Furthermore, as companies rely on automated technologies to police speech—as they are doing amidst the coronavirus pandemic—we are bound to see more mistakes occur. Automated technology is good at some things, such as identifying certain objects in images, but less good when it comes to things like detecting sentiment.
Over the years, the content moderation errors by major social media platforms have been piling up. We’ve seen photographs of plus-sized models, famous paintings, and images of Copenhagen’s Little Mermaid statue removed because they were mischaracterized as “adult content.” We’ve witnessed the mass suspension of political activists in Egypt for aiming, at government officials, a profanity, not unlike something used without incident to criticize President Trump on a daily basis. We’ve seen the erasure of drag queens and LGBTQ+ books and the deletion of sex workers.
Many communities affected by platform censorship have chosen to fight back—but fighting back against a public company can be an uphill battle. Major social media companies are beholden to their shareholders, not their users, and as such often change course on policies when subject to significant pressure or shaming.

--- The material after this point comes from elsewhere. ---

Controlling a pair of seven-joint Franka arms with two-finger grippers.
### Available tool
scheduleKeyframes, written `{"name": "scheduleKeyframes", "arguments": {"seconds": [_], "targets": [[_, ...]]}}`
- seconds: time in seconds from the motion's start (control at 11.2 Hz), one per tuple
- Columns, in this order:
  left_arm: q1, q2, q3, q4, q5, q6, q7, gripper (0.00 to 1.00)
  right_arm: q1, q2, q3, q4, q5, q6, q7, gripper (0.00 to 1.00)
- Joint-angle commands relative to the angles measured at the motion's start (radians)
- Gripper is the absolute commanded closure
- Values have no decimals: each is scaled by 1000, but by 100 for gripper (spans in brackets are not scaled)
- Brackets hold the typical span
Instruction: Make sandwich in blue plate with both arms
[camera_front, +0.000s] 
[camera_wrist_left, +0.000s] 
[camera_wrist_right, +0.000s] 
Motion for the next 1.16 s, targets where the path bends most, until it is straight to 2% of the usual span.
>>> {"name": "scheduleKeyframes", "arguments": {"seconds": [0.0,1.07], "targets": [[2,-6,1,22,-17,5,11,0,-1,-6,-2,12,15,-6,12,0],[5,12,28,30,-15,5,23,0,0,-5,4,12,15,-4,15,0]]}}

One early example of effective advocacy came from a network of mothers and their supporters who were tired of Facebook removing images related to breastfeeding. They protested Facebook’s nudity policy and, although they were unable to get the policy overturned, the company relaxed its rules in 2015 to ensure that breastfeeding photos weren’t removed. Similarly, drag queens and other LGBTQ+ users who lost their accounts as a result of Facebook’s “authentic name” policy successfully fought the company to allow them to use the name by which they are known in life, rather than the one on their ID.
Others involved in creating “adult content” continue to fight back against what they see as overly restrictive policies. Most recently, anti-censorship activists stripped nude in front of Facebook’s New York offices (a legal act in that city) to demonstrate against the company’s prohibition on nudity. And sex workers continue to organize as companies increase crackdowns on even their most innocuous content.
As the coronavirus pandemic continues, there is cause for concern. Several companies have announced that their content moderation capacity has been heavily reduced; automation is increasingly taking the place of human moderation; and mechanisms for appealing wrong decisions are absent or broken. It is, for better or worse, on users and observers to be vigilant and hold companies accountable.